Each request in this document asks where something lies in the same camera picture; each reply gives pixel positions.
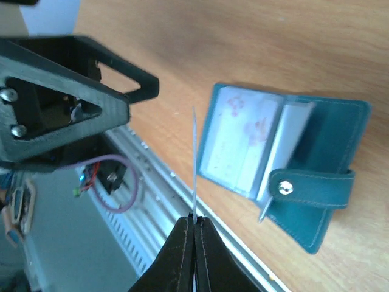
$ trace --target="cable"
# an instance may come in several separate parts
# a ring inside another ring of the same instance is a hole
[[[125,167],[127,167],[128,169],[131,170],[131,173],[133,174],[133,179],[134,179],[133,194],[131,195],[131,199],[128,201],[127,204],[115,209],[115,208],[112,208],[111,206],[109,206],[106,202],[104,202],[104,200],[99,195],[99,193],[96,189],[96,186],[94,184],[92,184],[92,186],[91,186],[93,193],[94,193],[97,201],[104,207],[104,209],[106,209],[112,213],[115,213],[115,214],[124,213],[124,212],[128,211],[129,208],[131,208],[133,206],[133,204],[135,203],[136,197],[138,195],[138,187],[139,187],[139,181],[138,181],[138,177],[137,177],[135,168],[128,159],[124,158],[123,156],[116,155],[116,154],[107,154],[107,155],[103,155],[103,156],[97,156],[95,158],[92,158],[92,159],[89,159],[86,161],[82,161],[82,162],[78,162],[78,163],[75,163],[72,165],[60,167],[59,170],[74,169],[76,167],[86,166],[89,164],[94,164],[96,162],[101,162],[101,161],[106,161],[106,160],[118,161],[118,162],[122,163]]]

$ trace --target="wooden surface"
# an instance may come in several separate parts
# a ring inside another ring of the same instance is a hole
[[[214,83],[364,99],[373,116],[349,208],[308,255],[249,201],[198,180],[199,196],[292,291],[389,291],[389,4],[385,0],[83,0],[76,31],[160,78],[131,126],[191,186]],[[131,89],[114,74],[103,81]]]

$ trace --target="card holder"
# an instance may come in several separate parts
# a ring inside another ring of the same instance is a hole
[[[197,171],[210,180],[202,172],[201,164],[210,137],[216,96],[226,86],[229,85],[217,83],[213,89],[199,146]],[[271,195],[269,204],[264,208],[263,202],[251,199],[259,205],[263,215],[314,254],[323,242],[334,211],[348,205],[355,178],[349,166],[365,131],[371,107],[361,100],[283,97],[286,102],[314,103],[315,106],[287,167],[271,171],[266,178],[265,186]]]

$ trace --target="silver snap button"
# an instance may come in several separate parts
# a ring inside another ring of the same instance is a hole
[[[293,192],[293,185],[289,181],[282,181],[278,185],[278,191],[282,195],[288,195]]]

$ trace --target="purple wire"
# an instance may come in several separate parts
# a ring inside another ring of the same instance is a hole
[[[117,155],[117,154],[107,154],[107,155],[97,156],[97,157],[89,159],[89,160],[81,161],[81,162],[78,162],[78,163],[75,163],[72,165],[60,167],[59,170],[74,169],[76,167],[86,166],[86,165],[90,165],[90,164],[100,162],[100,161],[105,161],[105,160],[119,161],[125,167],[127,167],[128,169],[131,170],[131,173],[133,174],[133,179],[134,179],[134,191],[133,191],[133,194],[131,196],[131,199],[124,206],[120,206],[119,208],[112,208],[106,202],[104,202],[104,200],[98,194],[96,186],[94,186],[94,184],[92,185],[92,189],[94,191],[94,194],[95,194],[97,201],[104,207],[104,209],[106,209],[112,213],[115,213],[115,214],[124,213],[124,212],[128,211],[128,209],[131,208],[133,206],[133,204],[135,203],[135,200],[136,200],[136,197],[138,194],[138,183],[139,183],[135,168],[128,159],[124,158],[123,156]]]

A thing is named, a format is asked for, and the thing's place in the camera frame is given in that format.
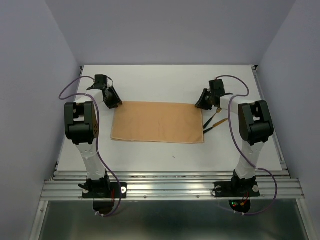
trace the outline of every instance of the metal frame
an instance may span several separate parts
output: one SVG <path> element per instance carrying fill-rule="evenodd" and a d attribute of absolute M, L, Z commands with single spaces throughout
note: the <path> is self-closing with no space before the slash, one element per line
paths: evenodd
<path fill-rule="evenodd" d="M 252 66 L 260 96 L 261 91 L 256 68 Z M 274 171 L 278 183 L 278 199 L 296 199 L 301 218 L 309 240 L 317 240 L 312 218 L 308 211 L 304 193 L 298 179 L 291 179 L 284 161 L 276 133 L 273 135 L 280 158 L 282 171 Z M 128 183 L 127 198 L 124 201 L 216 201 L 211 195 L 213 183 L 229 181 L 231 171 L 203 171 L 203 172 L 116 172 L 120 181 Z M 52 179 L 43 185 L 39 207 L 34 220 L 30 240 L 38 240 L 44 223 L 49 201 L 92 201 L 82 198 L 79 183 L 86 180 L 86 171 L 55 171 Z M 257 182 L 261 196 L 257 200 L 273 199 L 275 193 L 273 179 L 263 171 L 257 171 Z"/>
<path fill-rule="evenodd" d="M 41 201 L 39 202 L 38 209 L 36 211 L 35 219 L 33 222 L 33 227 L 31 230 L 30 240 L 38 240 L 40 238 L 41 229 L 44 224 L 47 208 L 48 208 L 48 201 Z"/>
<path fill-rule="evenodd" d="M 307 207 L 307 203 L 305 199 L 297 199 L 296 203 L 299 208 L 299 212 L 303 221 L 303 225 L 306 231 L 306 234 L 309 240 L 318 240 L 318 235 L 315 230 L 314 223 L 312 221 L 310 212 Z"/>

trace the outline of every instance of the white wall
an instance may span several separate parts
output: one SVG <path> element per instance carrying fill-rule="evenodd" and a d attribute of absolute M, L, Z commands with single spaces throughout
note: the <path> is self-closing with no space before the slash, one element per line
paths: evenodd
<path fill-rule="evenodd" d="M 320 233 L 320 1 L 297 0 L 258 73 L 285 161 Z"/>
<path fill-rule="evenodd" d="M 0 239 L 24 240 L 64 135 L 58 94 L 79 67 L 44 0 L 2 1 L 0 33 Z"/>
<path fill-rule="evenodd" d="M 295 0 L 46 0 L 81 64 L 257 64 Z"/>

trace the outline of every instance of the bolt
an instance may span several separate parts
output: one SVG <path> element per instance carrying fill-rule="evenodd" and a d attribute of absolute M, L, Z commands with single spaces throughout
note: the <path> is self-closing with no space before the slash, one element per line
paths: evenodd
<path fill-rule="evenodd" d="M 124 186 L 121 187 L 121 193 L 125 194 L 127 192 L 127 188 L 125 188 Z"/>
<path fill-rule="evenodd" d="M 221 189 L 221 186 L 215 186 L 215 191 L 216 191 L 217 193 L 221 193 L 222 190 L 218 190 L 218 189 Z"/>
<path fill-rule="evenodd" d="M 259 187 L 257 185 L 254 185 L 252 191 L 254 191 L 255 193 L 259 192 Z"/>

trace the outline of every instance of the tan cloth
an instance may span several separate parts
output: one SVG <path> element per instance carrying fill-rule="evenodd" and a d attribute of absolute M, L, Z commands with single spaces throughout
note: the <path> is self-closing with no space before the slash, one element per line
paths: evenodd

○ ○ ○ ○

> ACTIVITY:
All entries must be written out again exactly as given, with no pictures in the copy.

> OUTPUT:
Each request in this document asks where something lies in the same camera picture; each reply gives pixel positions.
$ trace --target="cable"
# an instance may come in several separate parts
# a ring inside another ring of the same instance is a hole
[[[125,167],[127,167],[128,169],[131,170],[131,173],[133,174],[133,179],[134,179],[133,194],[131,195],[131,199],[128,201],[127,204],[115,209],[115,208],[112,208],[111,206],[109,206],[106,202],[104,202],[104,200],[99,195],[99,193],[96,189],[96,186],[94,184],[92,184],[92,186],[91,186],[93,193],[94,193],[97,201],[104,207],[104,209],[106,209],[112,213],[115,213],[115,214],[124,213],[124,212],[128,211],[129,208],[131,208],[133,206],[133,204],[135,203],[136,197],[138,195],[138,187],[139,187],[139,181],[138,181],[138,177],[137,177],[135,168],[128,159],[124,158],[123,156],[116,155],[116,154],[107,154],[107,155],[103,155],[103,156],[97,156],[95,158],[92,158],[92,159],[89,159],[86,161],[82,161],[82,162],[78,162],[78,163],[75,163],[72,165],[60,167],[59,170],[74,169],[76,167],[86,166],[89,164],[94,164],[96,162],[101,162],[101,161],[106,161],[106,160],[118,161],[118,162],[122,163]]]

$ trace --target="wooden surface"
# an instance may come in several separate parts
# a ring inside another ring of the same instance is a hole
[[[214,83],[364,99],[373,116],[349,208],[308,255],[249,201],[198,180],[199,196],[292,291],[389,291],[389,4],[385,0],[83,0],[76,31],[160,78],[131,126],[191,186]],[[131,89],[114,74],[103,81]]]

$ trace --target="card holder"
# an instance may come in several separate parts
# a ring inside another ring of the same instance is a hole
[[[197,171],[210,180],[202,172],[201,164],[210,137],[216,96],[226,86],[229,85],[217,83],[213,89],[199,146]],[[271,195],[269,204],[264,208],[263,202],[251,199],[259,205],[263,215],[314,254],[323,242],[334,211],[348,205],[355,178],[349,166],[365,131],[371,107],[361,100],[283,97],[286,102],[314,103],[315,106],[287,167],[271,171],[266,178],[265,186]]]

$ trace --target="silver snap button"
# an instance may come in several separate parts
# a ring inside another ring of the same instance is a hole
[[[293,192],[293,185],[289,181],[282,181],[278,185],[278,191],[282,195],[288,195]]]

$ trace --target="purple wire"
# an instance may come in several separate parts
# a ring inside another ring of the same instance is a hole
[[[117,155],[117,154],[107,154],[107,155],[97,156],[97,157],[89,159],[89,160],[81,161],[81,162],[78,162],[78,163],[75,163],[72,165],[60,167],[59,170],[74,169],[76,167],[86,166],[86,165],[90,165],[90,164],[100,162],[100,161],[105,161],[105,160],[119,161],[125,167],[127,167],[128,169],[131,170],[131,173],[133,174],[133,179],[134,179],[134,191],[133,191],[133,194],[131,196],[131,199],[124,206],[120,206],[119,208],[112,208],[106,202],[104,202],[104,200],[98,194],[96,186],[94,186],[94,184],[92,185],[92,189],[94,191],[94,194],[95,194],[97,201],[104,207],[104,209],[106,209],[112,213],[115,213],[115,214],[124,213],[124,212],[128,211],[128,209],[131,208],[133,206],[133,204],[135,203],[135,200],[136,200],[136,197],[138,194],[138,183],[139,183],[135,168],[128,159],[124,158],[123,156]]]

A thing is named, a format is asked for, and the thing's place in the camera frame is given in that format.
trace the outline of every instance of the metal frame
an instance may span several separate parts
output: one SVG <path> element per instance carrying fill-rule="evenodd" and a d attribute of absolute M, L, Z commands with single spaces throughout
note: the <path> is self-closing with no space before the slash, one element per line
paths: evenodd
<path fill-rule="evenodd" d="M 252 66 L 260 96 L 261 91 L 256 68 Z M 274 171 L 278 183 L 278 199 L 296 199 L 301 218 L 309 240 L 317 240 L 312 218 L 308 211 L 304 193 L 298 179 L 291 179 L 284 161 L 276 133 L 273 135 L 280 158 L 282 171 Z M 128 183 L 127 198 L 124 201 L 216 201 L 211 195 L 213 183 L 229 181 L 231 171 L 203 171 L 203 172 L 116 172 L 120 181 Z M 52 179 L 43 185 L 39 207 L 34 220 L 30 240 L 38 240 L 44 223 L 49 201 L 92 201 L 82 198 L 79 183 L 86 180 L 86 171 L 55 171 Z M 257 182 L 261 196 L 257 200 L 273 199 L 275 193 L 273 179 L 263 171 L 257 171 Z"/>
<path fill-rule="evenodd" d="M 41 201 L 39 202 L 38 209 L 36 211 L 35 219 L 33 222 L 33 227 L 31 230 L 30 240 L 38 240 L 40 238 L 41 229 L 44 224 L 47 208 L 48 208 L 48 201 Z"/>
<path fill-rule="evenodd" d="M 307 207 L 307 203 L 305 199 L 297 199 L 296 203 L 299 208 L 299 212 L 303 221 L 303 225 L 306 231 L 306 234 L 309 240 L 318 240 L 318 235 L 315 230 L 314 223 L 312 221 L 310 212 Z"/>

trace the outline of every instance of the white wall
an instance may span several separate parts
output: one SVG <path> element per instance carrying fill-rule="evenodd" and a d attribute of absolute M, L, Z commands with single spaces throughout
note: the <path> is self-closing with no space before the slash, one element per line
paths: evenodd
<path fill-rule="evenodd" d="M 320 233 L 320 1 L 297 0 L 258 73 L 285 161 Z"/>
<path fill-rule="evenodd" d="M 0 239 L 24 240 L 64 135 L 58 94 L 79 67 L 44 0 L 2 1 L 0 33 Z"/>
<path fill-rule="evenodd" d="M 295 0 L 46 0 L 81 64 L 257 64 Z"/>

trace the outline of every instance of the bolt
an instance may span several separate parts
output: one SVG <path> element per instance carrying fill-rule="evenodd" and a d attribute of absolute M, L, Z commands with single spaces throughout
note: the <path> is self-closing with no space before the slash, one element per line
paths: evenodd
<path fill-rule="evenodd" d="M 124 186 L 121 187 L 121 193 L 125 194 L 127 192 L 127 188 L 125 188 Z"/>
<path fill-rule="evenodd" d="M 221 189 L 221 186 L 215 186 L 215 191 L 216 191 L 217 193 L 221 193 L 222 190 L 218 190 L 218 189 Z"/>
<path fill-rule="evenodd" d="M 259 187 L 257 185 L 254 185 L 252 191 L 254 191 L 255 193 L 259 192 Z"/>

trace the outline of every instance of the tan cloth
an instance may span several separate parts
output: one SVG <path> element per instance carrying fill-rule="evenodd" and a d attribute of absolute M, L, Z commands with single spaces throughout
note: the <path> is self-closing with no space before the slash, one element per line
paths: evenodd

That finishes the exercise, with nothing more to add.